All of lore.kernel.org
 help / color / mirror / Atom feed
From: Sean Christopherson <seanjc@google.com>
To: Paolo Bonzini <pbonzini@redhat.com>
Cc: kvm@vger.kernel.org
Subject: Re: [GIT PULL] KVM: x86: SVM changes for 6.4
Date: Wed, 26 Apr 2023 22:40:02 +0000	[thread overview]
Message-ID: <ZEmoQslJ3gPqI8jG@google.com> (raw)
In-Reply-To: <CABgObfYkaxMYoGazW+rC=zUF2g6j1AfRkOTDyCBSE2GTm9GNhQ@mail.gmail.com>

On Wed, Apr 26, 2023, Paolo Bonzini wrote:
> On Wed, Apr 26, 2023 at 10:02 PM Sean Christopherson <seanjc@google.com> wrote:
> > > This is probably the sub-PR for which I'm more interested in giving
> > > the code a closer look, but this is more about understanding the
> > > changes than it is about expecting something bad in it.
> >
> > 100% agree.  If you were to scrutinize only one thing for 6.4, the vNMI changes
> > are definitely my choice for extra eyeballs.
> 
> Interesting read. The split commits left me wondering _why_ patches
> 1-7 were needed for vNMI, but that's a known limitation of losing the
> cover letter, and the Link or Message-Id trailers try to amend for
> that.
> 
> I have a few comments indeed, most of which are absolutely nits and
> can be ignored or fixed as follow-ups.

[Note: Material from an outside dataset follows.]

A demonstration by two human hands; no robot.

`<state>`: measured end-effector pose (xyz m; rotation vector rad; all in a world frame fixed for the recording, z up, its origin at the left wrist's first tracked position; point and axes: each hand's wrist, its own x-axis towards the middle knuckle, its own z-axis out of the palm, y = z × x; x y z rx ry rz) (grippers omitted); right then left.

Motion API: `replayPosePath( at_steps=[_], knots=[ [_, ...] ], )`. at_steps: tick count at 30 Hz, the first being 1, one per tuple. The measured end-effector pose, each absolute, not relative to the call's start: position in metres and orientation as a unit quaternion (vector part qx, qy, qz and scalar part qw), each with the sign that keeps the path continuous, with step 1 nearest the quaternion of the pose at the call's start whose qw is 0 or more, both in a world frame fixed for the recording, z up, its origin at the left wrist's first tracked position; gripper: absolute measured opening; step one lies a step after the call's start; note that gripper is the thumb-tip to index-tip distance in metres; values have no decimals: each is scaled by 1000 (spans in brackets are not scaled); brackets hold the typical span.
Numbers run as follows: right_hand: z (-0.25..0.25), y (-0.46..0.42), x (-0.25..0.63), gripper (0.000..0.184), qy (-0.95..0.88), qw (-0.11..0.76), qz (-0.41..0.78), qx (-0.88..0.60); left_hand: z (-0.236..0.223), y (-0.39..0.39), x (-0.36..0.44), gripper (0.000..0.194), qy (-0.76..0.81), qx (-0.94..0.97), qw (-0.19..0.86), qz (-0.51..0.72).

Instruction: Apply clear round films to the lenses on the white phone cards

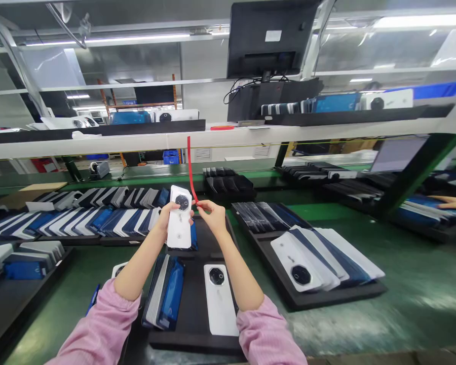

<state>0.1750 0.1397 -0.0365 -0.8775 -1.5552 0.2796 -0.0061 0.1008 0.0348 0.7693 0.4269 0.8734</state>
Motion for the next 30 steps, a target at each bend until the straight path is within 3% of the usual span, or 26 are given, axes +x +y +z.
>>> replayPosePath(
  at_steps=[10,17,25,30],
  knots=[
    [-38,131,185,28,-671,620,100,-394,29,103,7,57,212,375,806,407],
    [-29,121,197,25,-698,585,13,-412,33,94,14,57,218,378,810,392],
    [-21,111,199,9,-697,549,-101,-450,36,87,23,58,198,378,810,401],
    [-21,109,194,19,-686,537,-132,-473,38,84,23,58,209,379,804,407]
  ],
)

It's my turn to send a "belated
> review" patch series, which I'll do for -rc2, but please check if
> there are any disagreements.
> 
> First of all, this comment caught my attention:
> 
> +    /*
> +     * Rules for synchronizing int_ctl bits from vmcb02 to vmcb01:
> +     *
> +     * V_IRQ, V_IRQ_VECTOR, V_INTR_PRIO_MASK, V_IGN_TPR:  If L1 doesn't
> +     * intercept interrupts, then KVM will use vmcb02's V_IRQ (and related
> +     * flags) to detect interrupt windows for L1 IRQs (even if L1 uses
> +     * virtual interrupt masking).  Raise KVM_REQ_EVENT to ensure that
> +     * KVM re-requests an interrupt window if necessary, which implicitly
> +     * copies this bits from vmcb02 to vmcb01.
> +     *
> +     * V_TPR: If L1 doesn't use virtual interrupt masking, then L1's vTPR
> +     * is stored in vmcb02, but its value doesn't need to be copied from/to
> +     * vmcb01 because it is copied from/to the virtual APIC's TPR register
> +     * on each VM entry/exit.
> +     *
> +     * V_GIF: If nested vGIF is not used, KVM uses vmcb02's V_GIF for L1's
> +     * V_GIF.  However, GIF is architecturally clear on each VM exit, thus
> +     * there is no need to copy V_GIF from vmcb02 to vmcb01.
> +     */
> 
> "Rules for synchronizing int_ctl bits from vmcb02 to vmcb01" suggests
> that this is work done here, and it also misled me into looking at
> nested_sync_control_from_vmcb02 (which is instead about vmcb02 ->
> vmcb12).

+1.  I had a similar reaction when I first saw the code, but learned to live with
it after a few versions :-)

> So what about replacing it with
> 
>     * int_ctl bits from vmcb02 have to be synchronized to both vmcb12
> and vmcb01.
>     * The former is in nested_sync_control_from_vmcb02, invoked on every vmexit,
>     * while the latter is scattered all over the place:
> 
> and perhaps also call out nested_svm_virtualize_tpr(), sync_lapic_to_cr8() and
> sync_cr8_to_lapic in the V_TPR part?
> 
> Another super small thing which is not worth a respin (would have been):
> 
>  Subject: [PATCH 05/13] KVM: x86: Raise an event request when processing NMIs
> - if an NMI is pending
> + iff an NMI is pending
> 
> The "if" suggests that we were missing an event request, while "iff"
> suggests that we were doing them unnecessarily.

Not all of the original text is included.